The task -> Once you find the line with "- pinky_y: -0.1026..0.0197" in the entries below, return exactly every line from it through the line with "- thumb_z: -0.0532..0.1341".

*** Exercise inputs Section Begins ***

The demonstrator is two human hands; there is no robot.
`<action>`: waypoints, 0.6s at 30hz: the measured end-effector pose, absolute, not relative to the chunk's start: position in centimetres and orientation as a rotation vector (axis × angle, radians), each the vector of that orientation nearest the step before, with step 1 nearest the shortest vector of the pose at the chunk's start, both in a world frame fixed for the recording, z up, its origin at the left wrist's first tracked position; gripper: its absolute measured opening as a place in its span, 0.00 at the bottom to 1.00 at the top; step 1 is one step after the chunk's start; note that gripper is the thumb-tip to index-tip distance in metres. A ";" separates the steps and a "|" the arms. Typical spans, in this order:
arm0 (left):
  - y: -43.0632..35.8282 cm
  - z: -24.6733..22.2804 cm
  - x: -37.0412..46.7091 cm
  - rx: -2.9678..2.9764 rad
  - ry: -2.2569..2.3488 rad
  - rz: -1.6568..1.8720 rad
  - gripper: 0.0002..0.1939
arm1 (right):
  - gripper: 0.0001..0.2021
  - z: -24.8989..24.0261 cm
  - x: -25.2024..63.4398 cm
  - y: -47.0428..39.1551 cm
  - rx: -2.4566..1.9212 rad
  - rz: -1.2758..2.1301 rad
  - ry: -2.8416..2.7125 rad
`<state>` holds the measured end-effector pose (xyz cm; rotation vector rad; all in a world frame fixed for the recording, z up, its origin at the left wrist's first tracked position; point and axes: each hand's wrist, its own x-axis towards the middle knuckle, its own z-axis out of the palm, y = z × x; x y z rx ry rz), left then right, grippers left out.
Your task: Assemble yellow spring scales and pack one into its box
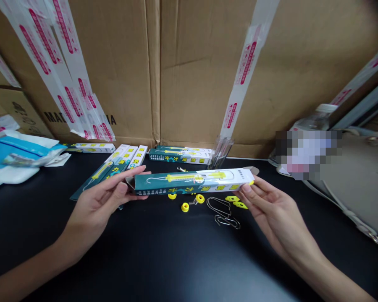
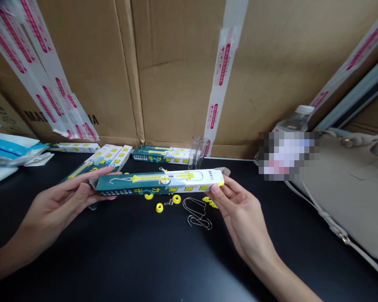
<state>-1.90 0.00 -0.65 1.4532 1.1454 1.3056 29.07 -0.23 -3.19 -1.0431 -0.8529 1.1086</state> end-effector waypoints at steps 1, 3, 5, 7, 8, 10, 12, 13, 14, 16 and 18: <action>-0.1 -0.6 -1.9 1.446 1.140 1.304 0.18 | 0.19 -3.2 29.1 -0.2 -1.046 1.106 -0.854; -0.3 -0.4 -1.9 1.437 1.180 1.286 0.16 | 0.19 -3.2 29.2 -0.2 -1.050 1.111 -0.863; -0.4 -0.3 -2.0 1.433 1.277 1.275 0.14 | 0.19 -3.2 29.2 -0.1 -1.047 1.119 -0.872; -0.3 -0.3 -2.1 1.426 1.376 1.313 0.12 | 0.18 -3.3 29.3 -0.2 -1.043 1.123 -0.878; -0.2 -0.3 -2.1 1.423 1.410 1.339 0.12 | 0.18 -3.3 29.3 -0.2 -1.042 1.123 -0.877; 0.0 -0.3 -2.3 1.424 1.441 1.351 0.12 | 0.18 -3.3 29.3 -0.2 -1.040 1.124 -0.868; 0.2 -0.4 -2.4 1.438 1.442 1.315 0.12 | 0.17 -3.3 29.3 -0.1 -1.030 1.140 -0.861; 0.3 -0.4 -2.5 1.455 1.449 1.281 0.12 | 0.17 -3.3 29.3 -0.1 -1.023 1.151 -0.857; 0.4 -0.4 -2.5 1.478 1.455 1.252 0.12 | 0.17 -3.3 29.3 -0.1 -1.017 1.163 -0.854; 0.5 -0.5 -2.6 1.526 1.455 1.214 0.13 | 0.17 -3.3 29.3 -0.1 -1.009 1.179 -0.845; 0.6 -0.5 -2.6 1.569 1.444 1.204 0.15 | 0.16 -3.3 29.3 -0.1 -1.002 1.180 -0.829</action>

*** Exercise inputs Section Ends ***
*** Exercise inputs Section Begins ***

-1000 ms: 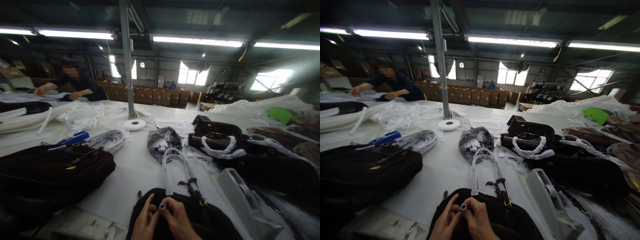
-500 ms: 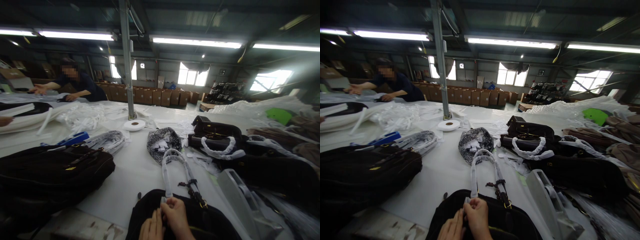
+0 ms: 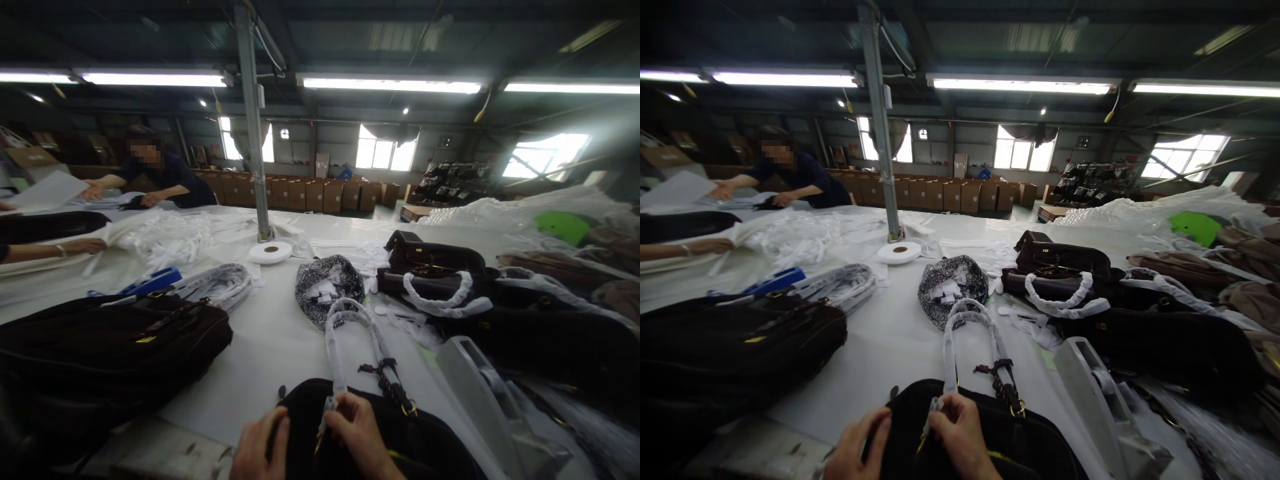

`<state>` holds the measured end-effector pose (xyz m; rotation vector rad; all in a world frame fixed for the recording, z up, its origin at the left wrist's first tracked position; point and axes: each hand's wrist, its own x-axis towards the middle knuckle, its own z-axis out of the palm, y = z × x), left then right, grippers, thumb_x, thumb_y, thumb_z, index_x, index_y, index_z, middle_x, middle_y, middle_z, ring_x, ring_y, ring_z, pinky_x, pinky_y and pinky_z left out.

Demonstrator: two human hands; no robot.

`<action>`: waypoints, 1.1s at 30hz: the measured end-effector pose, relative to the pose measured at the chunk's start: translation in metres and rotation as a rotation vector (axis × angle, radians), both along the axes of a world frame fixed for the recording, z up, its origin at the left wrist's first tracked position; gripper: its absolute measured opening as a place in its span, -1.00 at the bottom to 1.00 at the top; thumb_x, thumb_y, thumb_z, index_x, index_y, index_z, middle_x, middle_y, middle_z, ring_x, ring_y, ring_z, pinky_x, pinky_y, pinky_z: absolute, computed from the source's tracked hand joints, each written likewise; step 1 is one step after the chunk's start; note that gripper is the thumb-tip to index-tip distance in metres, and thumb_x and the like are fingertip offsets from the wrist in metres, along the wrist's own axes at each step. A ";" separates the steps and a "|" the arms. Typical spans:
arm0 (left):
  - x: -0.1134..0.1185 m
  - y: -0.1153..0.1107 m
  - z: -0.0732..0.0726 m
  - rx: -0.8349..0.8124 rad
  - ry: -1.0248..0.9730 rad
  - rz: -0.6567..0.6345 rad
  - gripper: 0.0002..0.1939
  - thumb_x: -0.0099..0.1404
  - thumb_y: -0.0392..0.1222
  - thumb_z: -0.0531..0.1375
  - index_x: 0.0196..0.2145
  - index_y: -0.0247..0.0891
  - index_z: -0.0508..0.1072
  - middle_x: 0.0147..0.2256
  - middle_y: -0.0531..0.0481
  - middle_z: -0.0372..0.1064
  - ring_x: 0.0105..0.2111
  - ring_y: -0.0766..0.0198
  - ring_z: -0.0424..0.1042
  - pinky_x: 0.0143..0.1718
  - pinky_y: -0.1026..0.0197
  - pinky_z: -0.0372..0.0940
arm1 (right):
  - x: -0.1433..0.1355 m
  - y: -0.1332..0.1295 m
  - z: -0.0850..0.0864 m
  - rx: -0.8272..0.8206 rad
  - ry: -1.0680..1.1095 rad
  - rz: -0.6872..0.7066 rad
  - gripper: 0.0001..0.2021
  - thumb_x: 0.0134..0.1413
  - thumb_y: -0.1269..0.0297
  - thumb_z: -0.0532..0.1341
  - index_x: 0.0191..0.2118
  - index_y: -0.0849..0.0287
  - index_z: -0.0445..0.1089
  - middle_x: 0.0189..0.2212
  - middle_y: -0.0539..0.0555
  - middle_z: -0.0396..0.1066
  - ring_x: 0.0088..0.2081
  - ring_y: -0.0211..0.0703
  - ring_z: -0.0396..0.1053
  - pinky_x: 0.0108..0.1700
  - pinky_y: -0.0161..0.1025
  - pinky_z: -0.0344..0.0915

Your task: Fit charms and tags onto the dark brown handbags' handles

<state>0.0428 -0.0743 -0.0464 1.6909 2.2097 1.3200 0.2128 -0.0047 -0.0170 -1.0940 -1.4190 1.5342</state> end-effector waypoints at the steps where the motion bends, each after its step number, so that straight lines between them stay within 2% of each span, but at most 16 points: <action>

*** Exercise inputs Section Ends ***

Your solution ->
  - pinky_y: -0.1026..0.0197
  - pinky_z: -0.0372..0.0940
arm1 (right):
  - x: -0.1433..0.1355 m
  - y: -0.1332..0.1295 m
  - z: -0.0850..0.0864 m
  - rx: -0.8272..0.8206 rad
  - ry: -1.0680..1.1095 rad
  - rz: -0.6872..0.7066 rad
  - gripper: 0.0001..0.2021
  - thumb_x: 0.0134..0.1413
  - thumb_y: -0.1269..0.0297
  - thumb_z: -0.0532..0.1341

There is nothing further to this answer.